E veja-se – numa acepção totalmente diferente – o uso que é feito do elemento "letra alfabética" (neste caso melhor que fonema) por um artista tal como João Vieira, o qual utilizou amplas orlas de poliuretano na construção de letras-gigantes que formam quási um "basso-contínuo" às outras obras do pavilhão. Entre as quais não posso deixar de mencionar o já referido mural de Negreiros, o painel de António Sena, os painéis serigráficos e o poste de sinalização de Melo e Castro – este último bem conhecido como sendo um dos mais afincados poetas visuais europeus.

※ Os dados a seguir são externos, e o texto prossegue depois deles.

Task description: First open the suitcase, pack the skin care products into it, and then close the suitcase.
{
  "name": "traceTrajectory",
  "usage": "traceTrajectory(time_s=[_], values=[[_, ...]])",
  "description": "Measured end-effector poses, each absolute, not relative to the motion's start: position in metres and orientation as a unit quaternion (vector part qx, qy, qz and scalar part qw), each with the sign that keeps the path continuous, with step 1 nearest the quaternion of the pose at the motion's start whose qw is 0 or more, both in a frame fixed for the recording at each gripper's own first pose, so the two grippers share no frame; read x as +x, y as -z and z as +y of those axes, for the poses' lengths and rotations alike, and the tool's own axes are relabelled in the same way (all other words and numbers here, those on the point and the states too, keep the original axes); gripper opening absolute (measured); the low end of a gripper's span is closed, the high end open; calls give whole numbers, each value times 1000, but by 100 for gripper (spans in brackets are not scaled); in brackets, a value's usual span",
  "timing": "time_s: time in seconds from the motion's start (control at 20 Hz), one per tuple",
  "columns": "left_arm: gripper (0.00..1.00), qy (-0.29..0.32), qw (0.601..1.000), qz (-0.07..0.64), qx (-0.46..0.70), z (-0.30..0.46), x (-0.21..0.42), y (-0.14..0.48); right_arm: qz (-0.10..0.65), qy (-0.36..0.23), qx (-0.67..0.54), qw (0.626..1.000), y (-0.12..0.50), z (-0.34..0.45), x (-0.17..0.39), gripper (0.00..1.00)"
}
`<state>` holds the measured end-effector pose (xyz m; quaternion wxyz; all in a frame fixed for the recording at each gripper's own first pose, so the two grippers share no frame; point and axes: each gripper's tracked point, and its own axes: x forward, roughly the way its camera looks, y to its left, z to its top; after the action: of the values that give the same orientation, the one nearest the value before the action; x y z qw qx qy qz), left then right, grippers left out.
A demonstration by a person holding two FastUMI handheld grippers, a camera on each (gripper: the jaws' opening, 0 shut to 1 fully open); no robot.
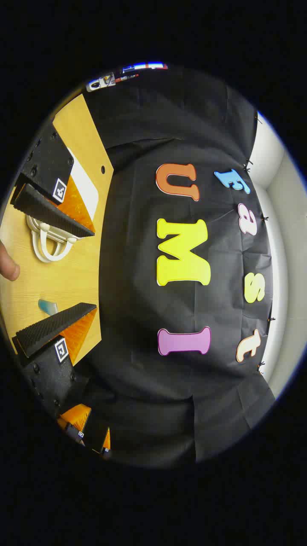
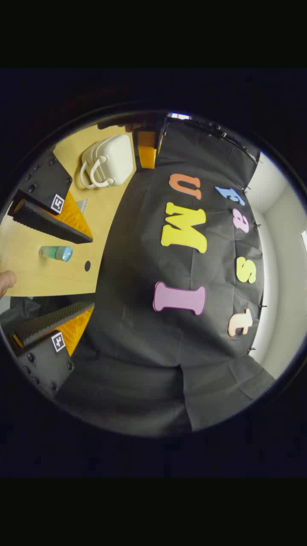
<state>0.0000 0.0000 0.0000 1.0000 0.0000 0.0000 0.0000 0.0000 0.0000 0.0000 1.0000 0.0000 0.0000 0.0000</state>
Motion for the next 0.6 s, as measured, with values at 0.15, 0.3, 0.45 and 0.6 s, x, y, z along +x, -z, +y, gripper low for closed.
traceTrajectory(time_s=[0.15, 0.3, 0.45, 0.6], values=[[99, 1, 1000, 3, -6, 4, -4, -11, 4, -6, 15, 1000, -35, 17, 0, 82], [98, -1, 1000, -5, 7, 17, -1, -30, -6, 9, 34, 999, -73, 28, 6, 81], [99, 2, 1000, -8, 7, 32, 7, -37, -2, 15, 48, 999, -95, 47, 18, 81], [99, -4, 1000, -3, 8, 49, 17, -38, -2, 20, 44, 999, -108, 64, 31, 82]])
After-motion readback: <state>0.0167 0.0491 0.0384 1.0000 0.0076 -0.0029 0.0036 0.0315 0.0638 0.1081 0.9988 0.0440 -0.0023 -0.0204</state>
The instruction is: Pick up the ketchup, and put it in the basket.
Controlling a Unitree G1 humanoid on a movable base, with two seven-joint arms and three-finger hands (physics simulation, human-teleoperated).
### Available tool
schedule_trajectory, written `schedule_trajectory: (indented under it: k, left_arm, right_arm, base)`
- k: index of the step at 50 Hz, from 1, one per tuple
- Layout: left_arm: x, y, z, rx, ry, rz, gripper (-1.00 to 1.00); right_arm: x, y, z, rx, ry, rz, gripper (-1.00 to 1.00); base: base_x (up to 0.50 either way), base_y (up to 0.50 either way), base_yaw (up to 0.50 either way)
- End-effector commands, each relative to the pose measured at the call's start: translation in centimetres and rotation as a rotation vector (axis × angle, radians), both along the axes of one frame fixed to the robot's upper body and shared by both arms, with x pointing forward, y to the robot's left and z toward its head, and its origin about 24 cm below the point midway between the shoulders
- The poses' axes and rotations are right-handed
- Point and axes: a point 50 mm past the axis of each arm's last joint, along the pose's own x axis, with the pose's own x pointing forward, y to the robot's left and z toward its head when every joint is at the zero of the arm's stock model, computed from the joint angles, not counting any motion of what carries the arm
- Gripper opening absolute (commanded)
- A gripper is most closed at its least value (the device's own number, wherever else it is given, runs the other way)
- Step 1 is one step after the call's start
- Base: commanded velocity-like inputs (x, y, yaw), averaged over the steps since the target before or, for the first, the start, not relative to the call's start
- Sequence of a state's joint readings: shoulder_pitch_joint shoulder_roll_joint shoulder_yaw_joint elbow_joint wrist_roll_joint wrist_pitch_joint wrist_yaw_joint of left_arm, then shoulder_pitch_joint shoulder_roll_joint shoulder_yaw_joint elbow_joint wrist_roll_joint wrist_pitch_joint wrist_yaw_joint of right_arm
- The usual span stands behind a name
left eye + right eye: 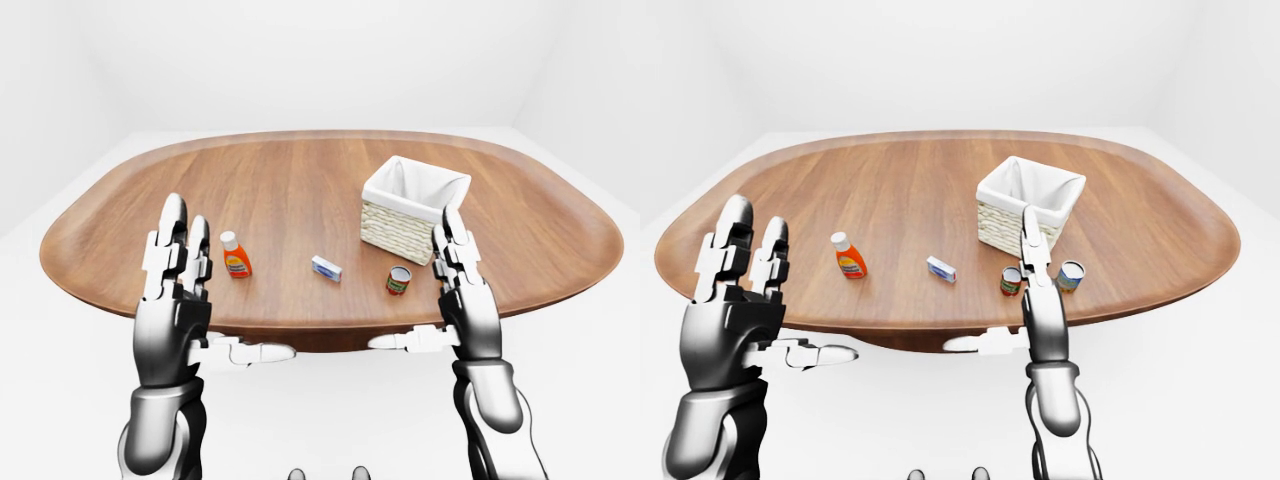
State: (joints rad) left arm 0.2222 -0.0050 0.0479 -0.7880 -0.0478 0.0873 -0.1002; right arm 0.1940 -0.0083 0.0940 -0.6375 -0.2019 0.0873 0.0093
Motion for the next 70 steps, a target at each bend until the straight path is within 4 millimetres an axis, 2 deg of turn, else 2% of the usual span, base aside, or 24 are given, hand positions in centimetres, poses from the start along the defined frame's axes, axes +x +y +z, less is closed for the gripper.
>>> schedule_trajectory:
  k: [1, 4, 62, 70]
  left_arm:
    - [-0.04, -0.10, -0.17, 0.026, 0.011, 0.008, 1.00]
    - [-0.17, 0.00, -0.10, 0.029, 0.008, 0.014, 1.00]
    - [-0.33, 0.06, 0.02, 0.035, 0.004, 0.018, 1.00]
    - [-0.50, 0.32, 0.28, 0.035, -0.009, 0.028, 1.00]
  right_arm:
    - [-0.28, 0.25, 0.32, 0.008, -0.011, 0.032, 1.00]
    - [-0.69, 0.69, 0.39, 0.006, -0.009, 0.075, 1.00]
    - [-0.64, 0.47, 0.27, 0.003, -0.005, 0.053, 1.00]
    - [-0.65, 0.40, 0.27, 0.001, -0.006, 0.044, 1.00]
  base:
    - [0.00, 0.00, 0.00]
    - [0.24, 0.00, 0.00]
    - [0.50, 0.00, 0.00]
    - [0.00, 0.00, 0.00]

Chegados a este ponto, dever-se-ia impor uma análise mais clara de cada obra e de cada artista; mas outros o poderão fazer muito melhor e com mais competência do que eu. A mim interessa-me antes sublinhar um facto: como das poucas obras expostas, e desta escolha de artistas certamente incompleta, pode já resultar a convicção de uma característica comum ao espírito do povo – ao «"Volkgeist" – de Portugal. Não a frequente veia dos Espanhóis, um tanto empolada e sensual; nem a refinada quanto decadente qualidade decorativa dos franceses (muitas vezes caindo francamente no kitsch), mas antes (e é uma característica diferencial desta nação neolatina) uma capacidade mais recatada e interiorizada para agarrar o lado profundo e escondido das coisas, tirando daí partido – tanto na escrita como na pintura – a fim de tornar mais activa uma mensagem muito submissa mas muito pessoal relativamente ao resto da Europa e do mundo.
(…)
O que significa também que o período de florescência da "escrita" poético-pictórica – que noutros países teve vida efémera, e que foi uma moda mais do que outra coisa – aqui deva ser entendida como algo de mais duradouro e mais conotado com a mentalidade do país. Uma expressão pictórica ou gráfica que continua a ser essencialmente simbólica. (Como simbólicas de longínquas terras de marinheiros eram as cordas, as amarras, as âncoras, que o estilo manuelino utilizava na sua turgida florescência marmórea). Este simbolismo do elemento pictórico-gráfico está presente um pouco em toda a produção de Portugal antigo e moderno. E é talvez isto que permite que o país esteja presente e ao mesmo tempo ausente, explicitamente ou de forma velada, no grande contexto europeu, e – como tão dramaticamente afirma Ernesto de Sousa na sua apresentação da exposição – "é preciso re-inventar as palavras e reconquistar uma pátria universal".